Как странно было сейчас чувствовать его рядом – после долгих месяцев разлуки, за которые столько переменилось. Тогда она считала и называла его самым близким себе человеком, теперь такой человек сидел справа от нее. И как он говорил о своем брате, так могла сказать о своем и Евдокия: Рунский был эпохою в ее жизни. И она не скрывала ни от себя, ни от Владимира, что в душе ее есть место, принадлежащее только ему. Как есть в сердце каждого человека уголки, безраздельно принадлежащие отцу, матери…
Одоевский догадывался, что чувствует сейчас Евдокия, потому ни о чем не спрашивал, только молча сжимал ее руку, чтобы уверенность в его понимании не покидала ее.
После ужина Владимир заметил, что Евдокию клонит ко сну. Он помог ей прилечь, услышав только «Ты разбудишь меня, когда будет нужно?», и вскоре почувствовал у своих рук мерное теплое дыхание.
Рунский наблюдал движение снежинок за оледеневшим стеклом, дивясь самому виду окна без решеток и невольно замечая про себя, что привыкать к такому ему не стоит.

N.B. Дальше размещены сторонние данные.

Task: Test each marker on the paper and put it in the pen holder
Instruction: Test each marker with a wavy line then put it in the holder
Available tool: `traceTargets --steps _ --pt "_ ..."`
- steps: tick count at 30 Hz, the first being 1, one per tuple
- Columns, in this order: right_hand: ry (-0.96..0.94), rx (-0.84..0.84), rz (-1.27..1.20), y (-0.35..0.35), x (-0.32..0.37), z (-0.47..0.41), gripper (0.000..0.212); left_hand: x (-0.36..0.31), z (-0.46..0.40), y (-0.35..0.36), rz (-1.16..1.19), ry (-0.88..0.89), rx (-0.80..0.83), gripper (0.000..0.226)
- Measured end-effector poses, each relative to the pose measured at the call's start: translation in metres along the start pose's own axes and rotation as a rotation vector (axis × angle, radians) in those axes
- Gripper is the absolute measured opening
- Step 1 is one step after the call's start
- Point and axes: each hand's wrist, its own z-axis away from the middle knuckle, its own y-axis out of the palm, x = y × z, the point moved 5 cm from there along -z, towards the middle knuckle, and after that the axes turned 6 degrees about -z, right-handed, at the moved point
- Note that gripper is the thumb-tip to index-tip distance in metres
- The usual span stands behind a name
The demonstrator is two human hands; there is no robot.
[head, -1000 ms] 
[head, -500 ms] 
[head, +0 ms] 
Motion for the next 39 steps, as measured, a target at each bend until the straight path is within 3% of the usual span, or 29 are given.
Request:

Иногда он бросал взгляды на фельдъегерей, которые принялись за карты и явно не собирались засыпать.
Одоевский взглянул на часы: три четверти восьмого, до ночи еще так далеко, а сколько драгоценного времени они сейчас теряют. «Господа жандармы так увлечены игрой… да и будет ли что-то подозрительное в том, что я подсяду чуть ближе к этому человеку?», – решил Владимир.
– Вы не возражаете? – как мог тихо произнес Одоевский, поставив стул напротив Рунского. Фельдъегеря, ничего не заметив, продолжали игру.
– Прошу вас, князь… господин Одоевский, не имею чести знать вашего имени, – отвечал Евгений.
– Владимир. Просто Владимир.
– Евгений, – представился Рунский.
– Будем говорить шепотом, чтобы не привлечь внимания и не разбудить ее, – оглянулся он к Евдокии – проснувшись и увидев вас, она может не сдержать чувств. Она совсем еще дитя.
Еще несколько недель назад получив письмо Евдокии, он представлял себе Одоевского человеком несомненно благородным и достойным того чувства, что он сумел ей внушить. За полчаса до сего момента, увидев его, говорящего со смотрителем, Рунский тщетно пытался прогнать то впечатление, что произвела на него небольшая фигура князя. Не вполне осознанно, но какое-то братское чувство в нем было разочаровано – показалось, что этот человек не сможет быть той опорой и защитой, рядом с которой он был бы спокоен оставить Евдокию. Но теперь, под взглядом этих глаз, в которых неутомимая энергия и воля отчетливо светились сквозь ободряющее спокойствие, под звуками этого тихого мелодического голоса, в котором звучала скрытая внутренняя мощь, Евгений понял, что ошибся. Он сделал поспешные выводы, потому что прежде не встречал человека, лишенного военной выправки и стати, но внушавшего такую уверенность в собственной внутренней силе.
– Берегите это дитя – тихо, но отчетливо проговорил Рунский и смутился, подняв глаза на Владимира – простите, я, наверно, не должен вам так говорить.
– Напротив, – отвечал Одоевский, – понимаю, в вас говорит сейчас какое-то братское чувство. Вы так давно знаете ее.
– Я не просто давно знаю ее, я очень многим обязан ей, – проговорил Рунский.
Он поднял голову и огляделся: фельдъегеря принялись за выпивку, что обещало вскоре долгожданное спокойствие. Одоевский ничего не говорил: он понял, что Рунский собирается с мыслями, чтобы что-то рассказать.
– В начале двадцать шестого года, – начал он, видя в глазах Владимира готовность его выслушать – я оказался в М-ске, и это был ужаснейший период моей жизни. Я только что потерял отца и узнал об участи своих товарищей. Мне не во что больше было верить, я мог только презирать – людей, государство, самое себя. Не знаю, как я не пустил тогда пулю в лоб. Но случилось так, что я встретил ее, слушал ее наивные сочувственные речи, и отчего-то хотел жить дальше.